The provincial policy statement from 2014 states that prime agricultural areas will be protected for future farming.
“We’re proposing that it is in the greater long-term public interest for this land to be used as agricultural land and for agricultural purposes for the production of crops and/or pasture for farm animals such as cattle,” Michael said.
He added the Wellington County Official Plan states “land use activities that support agriculture be encouraged and land-use activities which do not support agriculture will be discouraged.”
He said the potential dust from the proposed pit could have a large impact on air quality, impacting resident health, and on agriculture, impacting crops and soil.
Michael asked council to “carefully consider the negative agriculture and environmental impacts ... before approving the applications.”
Township resident Stephanie de Grandis asked whether an agricultural impact assessment was submitted.
“The applicant did not provide an agricultural impact assessment nor was one required through the township or the county,” DeRuyter said.
He explained the application has been circulated to commenting agencies and most have no concerns.
However, he said Wellington County identified three new matters not raised last year, including:
- protecting the bat habitat at the woodlot on site by placing a hold on that area until the habitat issue is resolved with the township;
- placing a vertical zoning on the site to ensure extraction stays above the water table; and
- maintaining water drainage and culverts on Wellington Road 124.
In response DeRuyter said the Ministry of Natural Resources and Forestry is satisfied that Tri City’s plan will protect the bat habitat.
DeRuyter added the applicant is aware a roads agreement is required as part of an entrance permit at Wellington Road 124 and Kossuth Road.
Guelph-Eramosa resident Marie March raised concerns about the recent changes to the MPAC (Municipal Property Assessment Corporation) valuation of pits.
Under the old assessment most county pits were assessed at a value of $40,000 to $50,000 per acre.

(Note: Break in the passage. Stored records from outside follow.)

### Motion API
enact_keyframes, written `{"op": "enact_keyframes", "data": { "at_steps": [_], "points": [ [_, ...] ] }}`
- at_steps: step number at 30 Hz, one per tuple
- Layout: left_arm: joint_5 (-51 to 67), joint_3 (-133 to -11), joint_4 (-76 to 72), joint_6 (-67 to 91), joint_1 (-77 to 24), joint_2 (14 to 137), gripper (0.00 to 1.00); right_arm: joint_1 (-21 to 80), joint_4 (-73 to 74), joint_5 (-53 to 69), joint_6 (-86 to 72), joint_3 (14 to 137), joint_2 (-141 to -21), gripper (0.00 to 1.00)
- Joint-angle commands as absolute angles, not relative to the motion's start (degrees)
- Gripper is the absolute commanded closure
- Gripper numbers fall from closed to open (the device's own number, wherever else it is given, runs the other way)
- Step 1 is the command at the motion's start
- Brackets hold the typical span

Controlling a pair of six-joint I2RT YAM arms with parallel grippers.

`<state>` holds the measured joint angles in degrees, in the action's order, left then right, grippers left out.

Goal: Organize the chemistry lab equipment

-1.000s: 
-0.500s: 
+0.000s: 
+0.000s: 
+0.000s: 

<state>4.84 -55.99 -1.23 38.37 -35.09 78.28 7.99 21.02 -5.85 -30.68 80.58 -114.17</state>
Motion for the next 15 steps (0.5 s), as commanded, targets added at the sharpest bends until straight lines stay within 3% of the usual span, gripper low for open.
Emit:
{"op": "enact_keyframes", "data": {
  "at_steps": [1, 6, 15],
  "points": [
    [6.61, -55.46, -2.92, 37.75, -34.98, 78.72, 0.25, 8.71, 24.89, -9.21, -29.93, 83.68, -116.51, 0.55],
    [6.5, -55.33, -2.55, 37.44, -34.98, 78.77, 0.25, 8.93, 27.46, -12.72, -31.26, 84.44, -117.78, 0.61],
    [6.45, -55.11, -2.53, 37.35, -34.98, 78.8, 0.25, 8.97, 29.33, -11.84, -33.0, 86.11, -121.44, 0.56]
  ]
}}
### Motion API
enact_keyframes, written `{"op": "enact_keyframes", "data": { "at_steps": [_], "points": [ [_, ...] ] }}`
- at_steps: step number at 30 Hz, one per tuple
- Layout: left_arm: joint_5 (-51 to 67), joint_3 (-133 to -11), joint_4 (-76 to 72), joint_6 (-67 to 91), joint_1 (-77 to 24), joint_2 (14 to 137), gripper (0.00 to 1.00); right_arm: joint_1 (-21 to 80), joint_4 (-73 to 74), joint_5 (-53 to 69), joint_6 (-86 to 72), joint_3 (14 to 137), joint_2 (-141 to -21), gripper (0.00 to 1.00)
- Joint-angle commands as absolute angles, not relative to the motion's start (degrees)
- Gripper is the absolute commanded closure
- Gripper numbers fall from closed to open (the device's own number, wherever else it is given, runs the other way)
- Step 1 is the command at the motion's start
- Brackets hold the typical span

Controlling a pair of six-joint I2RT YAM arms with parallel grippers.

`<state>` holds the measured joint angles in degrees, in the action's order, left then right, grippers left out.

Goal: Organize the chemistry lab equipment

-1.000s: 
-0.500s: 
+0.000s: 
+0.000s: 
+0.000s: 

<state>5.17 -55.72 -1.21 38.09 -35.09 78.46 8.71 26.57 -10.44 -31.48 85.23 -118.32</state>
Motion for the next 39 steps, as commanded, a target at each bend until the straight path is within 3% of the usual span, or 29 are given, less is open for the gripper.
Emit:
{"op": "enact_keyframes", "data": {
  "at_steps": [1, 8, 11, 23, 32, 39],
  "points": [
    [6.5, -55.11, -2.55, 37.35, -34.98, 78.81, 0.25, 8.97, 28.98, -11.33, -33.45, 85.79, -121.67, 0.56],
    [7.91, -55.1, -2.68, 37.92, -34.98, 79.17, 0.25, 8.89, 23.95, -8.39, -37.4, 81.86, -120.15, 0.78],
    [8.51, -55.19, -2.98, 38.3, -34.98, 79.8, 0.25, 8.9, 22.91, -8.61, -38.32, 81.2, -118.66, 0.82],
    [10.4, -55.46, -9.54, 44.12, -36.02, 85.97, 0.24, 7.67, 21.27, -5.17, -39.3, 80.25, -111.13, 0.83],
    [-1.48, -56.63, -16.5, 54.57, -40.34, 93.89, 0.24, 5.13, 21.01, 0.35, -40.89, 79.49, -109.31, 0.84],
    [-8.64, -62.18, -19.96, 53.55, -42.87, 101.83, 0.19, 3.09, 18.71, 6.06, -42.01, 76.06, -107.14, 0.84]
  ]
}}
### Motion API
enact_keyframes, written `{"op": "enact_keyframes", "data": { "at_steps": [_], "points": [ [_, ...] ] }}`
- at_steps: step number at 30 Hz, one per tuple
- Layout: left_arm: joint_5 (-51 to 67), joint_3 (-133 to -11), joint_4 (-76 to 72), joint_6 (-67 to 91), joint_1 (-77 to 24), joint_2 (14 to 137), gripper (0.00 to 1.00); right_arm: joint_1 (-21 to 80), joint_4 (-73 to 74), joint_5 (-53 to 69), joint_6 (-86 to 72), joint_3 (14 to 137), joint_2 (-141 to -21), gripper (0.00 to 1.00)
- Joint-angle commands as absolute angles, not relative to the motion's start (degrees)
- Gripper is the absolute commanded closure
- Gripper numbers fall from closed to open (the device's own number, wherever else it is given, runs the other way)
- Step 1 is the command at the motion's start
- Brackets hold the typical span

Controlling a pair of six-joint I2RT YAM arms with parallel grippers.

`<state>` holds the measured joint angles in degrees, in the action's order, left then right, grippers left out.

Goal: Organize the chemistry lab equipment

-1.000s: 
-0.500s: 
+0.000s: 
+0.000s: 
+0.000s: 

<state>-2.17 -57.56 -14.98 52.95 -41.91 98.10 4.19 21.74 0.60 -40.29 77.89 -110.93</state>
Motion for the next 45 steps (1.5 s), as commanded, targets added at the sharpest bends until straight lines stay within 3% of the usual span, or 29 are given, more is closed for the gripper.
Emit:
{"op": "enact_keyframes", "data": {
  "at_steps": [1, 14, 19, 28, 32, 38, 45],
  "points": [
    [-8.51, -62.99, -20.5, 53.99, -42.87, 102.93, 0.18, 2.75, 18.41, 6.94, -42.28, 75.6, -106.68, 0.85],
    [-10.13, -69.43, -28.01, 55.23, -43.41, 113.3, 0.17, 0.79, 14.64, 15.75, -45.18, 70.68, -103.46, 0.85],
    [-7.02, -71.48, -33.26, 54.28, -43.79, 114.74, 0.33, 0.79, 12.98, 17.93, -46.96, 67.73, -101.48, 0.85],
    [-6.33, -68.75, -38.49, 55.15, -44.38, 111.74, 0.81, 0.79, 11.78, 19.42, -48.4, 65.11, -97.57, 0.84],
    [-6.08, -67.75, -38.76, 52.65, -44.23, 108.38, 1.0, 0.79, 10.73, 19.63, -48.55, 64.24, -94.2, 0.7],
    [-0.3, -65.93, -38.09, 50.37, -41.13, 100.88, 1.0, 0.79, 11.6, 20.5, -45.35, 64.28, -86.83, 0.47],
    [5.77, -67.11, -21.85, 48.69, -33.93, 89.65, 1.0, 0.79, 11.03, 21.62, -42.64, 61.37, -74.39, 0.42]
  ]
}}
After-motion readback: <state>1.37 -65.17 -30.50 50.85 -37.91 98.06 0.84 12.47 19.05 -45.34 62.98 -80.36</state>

However, under the new methodology, active areas of aggregate operations will likely be valued at less than $10,000 per acre.
“The reduction in the property taxes paid by the gravel pits resulting from reduced gravel pit valuations ... (means) taxes paid by other property tax classes in the county ... are going to go up,” Marie said.
“The county and the township have still got a job to do for the public, so the money has to come from somewhere, and it’s going to come from the other taxpayers.”
She also noted the provincial policy statement stipulates that extraction should only be permitted when social, economic and environmental impacts are minimized.
“The approval of a new gravel pit in this county would pose additional economic burdens on the resident taxpayers, the township and the county,” Marie said.
“The MPAC ruling on legacy pits has already imposed what could be considered a severe financial burden on the municipality’s fiscal wellbeing ... approval of the Spencer Pit application would just add to the financial burden.”
In addition to the increased tax burden due to MPAC changes, Marie also talked about the loss of property value in areas around the proposed pit.
The township and the county will take all public input into consideration when preparing a follow-up report for the rezoning and official plan amendment applications.
“The zoning bylaw will not come into effect until a decision is made on the county official plan,” DeRuyter said.
“So township council can still proceed with making a decision, but officially the zoning won’t come into effect until the implementing official plan amendment decision is made by the county.”